ZFS: send / receive with rolling snapshots

zfs

My small home server runs on a distribution featuring ZFS.
On that system, I implemented a rolling snapshot scheme:

  • every hour, a snapshot is created
  • once a day, the chain is thinned so that I have a set of hourly / daily / weekly / monthly snapshots

I would like to store an offsite backup of some of the file systems on a USB drive in my office. The plan is to update the drive every other week.
However, due to the rolling snapshot scheme, I have troubles implementing incremental snapshots.

To given you an illustration, this is my desired procedure:

  1. Initial snapshot: zfs snap tank/fs@snap0
  2. Transfer initial snapshot: zfs send tank/fs@snap0 | zfs recv -Fduv backup_tank
  3. Store backup_tank offsite
  4. Make a few snapshots:
    zfs snap tank/fs@snap1,
    zfs snap tank/fs@snap2
  5. Thin the chain:
    zfs destroy tank/fs@snap0
  6. Return backup_tank and make an incremental update of the filesystem
  7. Obviously, zfs send -I snap0 tank/fs@snap2 | zfs recv -Fduv backup_tank fails as snap0 does not exist on tank anymore.

Long story cut short:

Is there a clever solution for combining thinning of snapshot chains and incremental send / recv? Every time I attach the drive and run some commands I would like to a have a copy of the file system at that point of time. In this example, backup_tankshould contain the snapshots fs@snap1 and fs@snap2.

Best Answer

You can't do exactly what you want.

Whenever you create a zfs send stream, that stream is created as the delta between two snapshots. (That's the only way to do it as ZFS is currently implemented.) In order to apply that stream to a different dataset, the target dataset must contain the starting snapshot of the stream; if it doesn't, there is no common point of reference for the two. When you destroy the @snap0 snapshot on the source dataset, you create a situation that is impossible for ZFS to reconcile.

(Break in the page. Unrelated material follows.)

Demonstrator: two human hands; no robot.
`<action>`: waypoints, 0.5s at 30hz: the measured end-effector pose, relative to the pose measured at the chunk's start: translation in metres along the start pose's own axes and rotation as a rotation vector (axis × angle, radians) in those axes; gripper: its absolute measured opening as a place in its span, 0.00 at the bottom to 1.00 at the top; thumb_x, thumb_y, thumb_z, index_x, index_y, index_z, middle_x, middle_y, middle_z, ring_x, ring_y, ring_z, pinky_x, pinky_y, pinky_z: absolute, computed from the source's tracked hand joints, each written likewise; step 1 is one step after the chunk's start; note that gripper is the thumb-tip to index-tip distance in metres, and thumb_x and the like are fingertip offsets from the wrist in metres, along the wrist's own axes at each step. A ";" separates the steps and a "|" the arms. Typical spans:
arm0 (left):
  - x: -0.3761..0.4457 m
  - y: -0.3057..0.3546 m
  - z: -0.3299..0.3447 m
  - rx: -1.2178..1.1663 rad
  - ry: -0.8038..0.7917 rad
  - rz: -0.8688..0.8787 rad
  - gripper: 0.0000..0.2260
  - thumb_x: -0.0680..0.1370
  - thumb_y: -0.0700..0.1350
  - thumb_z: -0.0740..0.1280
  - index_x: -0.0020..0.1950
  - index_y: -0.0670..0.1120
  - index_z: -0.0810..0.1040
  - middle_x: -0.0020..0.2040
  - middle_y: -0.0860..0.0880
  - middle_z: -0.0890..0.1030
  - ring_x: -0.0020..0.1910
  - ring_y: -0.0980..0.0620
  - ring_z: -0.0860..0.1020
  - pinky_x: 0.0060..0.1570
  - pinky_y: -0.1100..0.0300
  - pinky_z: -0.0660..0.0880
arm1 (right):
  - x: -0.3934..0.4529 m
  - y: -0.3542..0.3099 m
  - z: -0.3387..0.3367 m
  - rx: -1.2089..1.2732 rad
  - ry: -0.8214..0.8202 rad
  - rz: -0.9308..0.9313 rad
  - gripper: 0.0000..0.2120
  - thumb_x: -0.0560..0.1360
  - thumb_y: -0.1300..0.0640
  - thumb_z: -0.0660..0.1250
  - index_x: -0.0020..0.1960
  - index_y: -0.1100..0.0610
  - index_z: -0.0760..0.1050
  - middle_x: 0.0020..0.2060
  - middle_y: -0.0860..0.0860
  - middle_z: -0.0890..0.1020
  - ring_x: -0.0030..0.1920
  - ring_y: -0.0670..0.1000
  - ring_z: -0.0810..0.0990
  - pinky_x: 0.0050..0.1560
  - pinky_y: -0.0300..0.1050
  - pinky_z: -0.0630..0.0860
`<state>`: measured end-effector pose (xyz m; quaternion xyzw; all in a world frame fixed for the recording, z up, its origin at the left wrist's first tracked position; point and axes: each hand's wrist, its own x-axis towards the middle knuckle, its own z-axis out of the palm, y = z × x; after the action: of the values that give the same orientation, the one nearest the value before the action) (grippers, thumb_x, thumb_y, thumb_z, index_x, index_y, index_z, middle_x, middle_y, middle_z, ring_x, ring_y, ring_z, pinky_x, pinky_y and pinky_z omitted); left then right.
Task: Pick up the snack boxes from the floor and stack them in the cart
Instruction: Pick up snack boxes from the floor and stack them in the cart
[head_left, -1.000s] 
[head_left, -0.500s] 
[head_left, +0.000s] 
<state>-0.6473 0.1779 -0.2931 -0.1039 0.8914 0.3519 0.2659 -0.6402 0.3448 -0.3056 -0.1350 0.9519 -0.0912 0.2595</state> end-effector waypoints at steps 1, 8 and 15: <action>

The way to do what you are asking is to keep one snapshot in common between both datasets at all times, and use that common snapshot as the starting point for the next send stream.

So, you might in step 1 create a snapshot @backup0, and then some time around step 6 create and use a snapshot @backup1 to use for updating the off-site backup. You then transfer the stream that is the delta between @backup0 and @backup1 (which will include all intermediate snapshots), then delete @backup0 but keep @backup1 (which becomes the new common denominator). Next time you refresh the backup, you might create @backup2 (instead of @backup1) and transfer the delta between @backup1 and @backup2 (instead of @backup0 and @backup1) followed by deleting @backup1 (instead of @backup0), and so on.